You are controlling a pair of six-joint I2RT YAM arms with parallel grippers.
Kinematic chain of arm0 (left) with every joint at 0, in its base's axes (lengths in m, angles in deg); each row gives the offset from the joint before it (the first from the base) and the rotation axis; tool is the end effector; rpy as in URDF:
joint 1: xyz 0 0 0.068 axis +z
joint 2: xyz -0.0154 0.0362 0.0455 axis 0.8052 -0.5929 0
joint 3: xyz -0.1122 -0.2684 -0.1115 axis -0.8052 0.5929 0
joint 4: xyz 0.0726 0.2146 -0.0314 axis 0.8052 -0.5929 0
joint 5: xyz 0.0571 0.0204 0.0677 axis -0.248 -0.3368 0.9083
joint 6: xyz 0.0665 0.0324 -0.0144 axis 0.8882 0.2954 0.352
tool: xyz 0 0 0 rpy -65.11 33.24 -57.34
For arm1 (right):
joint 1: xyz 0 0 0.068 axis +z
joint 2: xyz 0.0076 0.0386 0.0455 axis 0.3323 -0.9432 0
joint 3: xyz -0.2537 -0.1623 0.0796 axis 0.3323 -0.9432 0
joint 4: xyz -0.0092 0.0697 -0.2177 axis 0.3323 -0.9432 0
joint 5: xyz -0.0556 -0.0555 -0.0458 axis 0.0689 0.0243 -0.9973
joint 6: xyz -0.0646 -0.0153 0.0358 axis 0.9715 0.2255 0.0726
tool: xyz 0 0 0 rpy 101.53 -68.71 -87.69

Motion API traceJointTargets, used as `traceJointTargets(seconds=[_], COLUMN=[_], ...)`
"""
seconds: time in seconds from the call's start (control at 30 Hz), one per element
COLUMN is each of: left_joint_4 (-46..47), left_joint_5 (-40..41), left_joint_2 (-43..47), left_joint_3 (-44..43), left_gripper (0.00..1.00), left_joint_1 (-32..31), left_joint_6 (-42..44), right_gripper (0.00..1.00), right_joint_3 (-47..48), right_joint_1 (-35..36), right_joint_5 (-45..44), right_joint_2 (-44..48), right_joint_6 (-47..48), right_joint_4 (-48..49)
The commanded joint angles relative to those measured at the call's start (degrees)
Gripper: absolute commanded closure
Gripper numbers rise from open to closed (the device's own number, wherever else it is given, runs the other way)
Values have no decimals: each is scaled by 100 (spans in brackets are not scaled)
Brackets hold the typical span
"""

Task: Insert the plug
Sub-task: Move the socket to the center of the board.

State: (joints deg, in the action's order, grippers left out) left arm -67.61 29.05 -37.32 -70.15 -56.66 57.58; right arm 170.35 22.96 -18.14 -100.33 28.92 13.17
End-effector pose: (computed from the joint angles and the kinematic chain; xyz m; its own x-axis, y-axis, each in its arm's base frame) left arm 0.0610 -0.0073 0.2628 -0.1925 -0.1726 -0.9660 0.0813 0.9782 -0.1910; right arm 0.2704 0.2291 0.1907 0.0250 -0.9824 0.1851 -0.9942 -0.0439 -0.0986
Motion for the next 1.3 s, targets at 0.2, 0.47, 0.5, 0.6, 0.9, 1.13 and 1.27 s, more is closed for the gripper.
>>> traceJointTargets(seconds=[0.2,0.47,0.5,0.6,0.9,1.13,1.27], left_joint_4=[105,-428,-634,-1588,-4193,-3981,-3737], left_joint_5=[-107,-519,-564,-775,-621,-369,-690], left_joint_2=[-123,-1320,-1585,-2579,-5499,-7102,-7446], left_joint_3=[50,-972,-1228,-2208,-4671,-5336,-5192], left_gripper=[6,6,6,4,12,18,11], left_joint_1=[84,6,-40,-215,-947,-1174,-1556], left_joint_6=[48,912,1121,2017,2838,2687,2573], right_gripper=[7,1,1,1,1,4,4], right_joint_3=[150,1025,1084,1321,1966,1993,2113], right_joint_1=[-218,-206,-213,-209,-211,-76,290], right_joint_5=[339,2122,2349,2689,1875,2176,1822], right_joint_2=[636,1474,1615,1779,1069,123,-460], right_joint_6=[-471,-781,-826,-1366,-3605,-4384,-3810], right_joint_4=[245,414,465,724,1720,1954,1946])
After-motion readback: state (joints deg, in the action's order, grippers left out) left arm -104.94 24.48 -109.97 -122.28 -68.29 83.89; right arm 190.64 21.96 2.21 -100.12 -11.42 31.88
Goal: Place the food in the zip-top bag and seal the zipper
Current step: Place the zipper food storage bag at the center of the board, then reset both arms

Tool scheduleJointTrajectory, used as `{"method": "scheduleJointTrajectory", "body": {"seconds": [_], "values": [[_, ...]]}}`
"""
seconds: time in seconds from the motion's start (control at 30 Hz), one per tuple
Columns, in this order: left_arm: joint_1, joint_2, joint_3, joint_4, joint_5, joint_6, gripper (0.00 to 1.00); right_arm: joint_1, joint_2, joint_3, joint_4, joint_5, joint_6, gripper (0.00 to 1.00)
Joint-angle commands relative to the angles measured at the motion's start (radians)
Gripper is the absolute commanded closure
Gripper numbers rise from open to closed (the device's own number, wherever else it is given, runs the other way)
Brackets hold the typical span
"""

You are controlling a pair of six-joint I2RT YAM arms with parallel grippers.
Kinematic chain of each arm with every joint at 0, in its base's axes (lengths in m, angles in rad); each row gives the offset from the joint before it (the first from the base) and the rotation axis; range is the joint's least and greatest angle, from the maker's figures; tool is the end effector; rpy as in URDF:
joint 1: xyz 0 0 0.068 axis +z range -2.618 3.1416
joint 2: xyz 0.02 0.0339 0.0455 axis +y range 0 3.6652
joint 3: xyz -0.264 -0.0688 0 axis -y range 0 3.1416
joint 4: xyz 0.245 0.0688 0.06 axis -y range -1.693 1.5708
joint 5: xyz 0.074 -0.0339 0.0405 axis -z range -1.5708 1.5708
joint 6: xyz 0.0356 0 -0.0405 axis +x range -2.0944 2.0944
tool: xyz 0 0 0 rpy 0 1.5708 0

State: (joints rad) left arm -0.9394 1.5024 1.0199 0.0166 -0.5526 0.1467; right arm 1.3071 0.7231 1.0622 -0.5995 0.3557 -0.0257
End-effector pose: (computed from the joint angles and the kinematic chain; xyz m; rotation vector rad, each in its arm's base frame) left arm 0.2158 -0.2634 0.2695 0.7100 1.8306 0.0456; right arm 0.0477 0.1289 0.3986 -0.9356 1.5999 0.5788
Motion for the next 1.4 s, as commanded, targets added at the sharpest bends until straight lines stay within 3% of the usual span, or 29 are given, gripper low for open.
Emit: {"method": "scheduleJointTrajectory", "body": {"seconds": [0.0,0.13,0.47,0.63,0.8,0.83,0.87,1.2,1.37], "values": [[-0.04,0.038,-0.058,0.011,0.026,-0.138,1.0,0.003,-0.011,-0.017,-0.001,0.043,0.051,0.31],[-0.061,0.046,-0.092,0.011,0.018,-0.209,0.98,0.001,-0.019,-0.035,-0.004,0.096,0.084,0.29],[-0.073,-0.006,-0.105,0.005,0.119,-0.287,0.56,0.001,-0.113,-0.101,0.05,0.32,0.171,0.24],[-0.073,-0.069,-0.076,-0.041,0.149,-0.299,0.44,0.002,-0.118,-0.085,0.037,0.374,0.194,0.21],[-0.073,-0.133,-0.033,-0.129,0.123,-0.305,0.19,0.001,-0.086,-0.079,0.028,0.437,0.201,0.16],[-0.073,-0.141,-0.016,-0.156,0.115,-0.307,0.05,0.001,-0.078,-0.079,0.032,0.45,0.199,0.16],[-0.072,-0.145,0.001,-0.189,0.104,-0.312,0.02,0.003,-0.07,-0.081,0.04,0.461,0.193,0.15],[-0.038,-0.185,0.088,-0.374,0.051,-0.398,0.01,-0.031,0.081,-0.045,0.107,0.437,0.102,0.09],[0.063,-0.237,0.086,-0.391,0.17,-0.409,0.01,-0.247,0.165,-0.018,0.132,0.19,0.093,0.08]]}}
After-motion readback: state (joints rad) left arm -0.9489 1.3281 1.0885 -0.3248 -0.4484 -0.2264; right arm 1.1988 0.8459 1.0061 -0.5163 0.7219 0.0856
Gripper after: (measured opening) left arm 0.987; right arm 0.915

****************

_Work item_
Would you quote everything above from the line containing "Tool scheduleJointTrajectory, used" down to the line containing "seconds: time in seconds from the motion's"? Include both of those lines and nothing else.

_Written solution_
Tool scheduleJointTrajectory, used as `{"method": "scheduleJointTrajectory", "body": {"seconds": [_], "values": [[_, ...]]}}`
"""
seconds: time in seconds from the motion's start (control at 30 Hz), one per tuple

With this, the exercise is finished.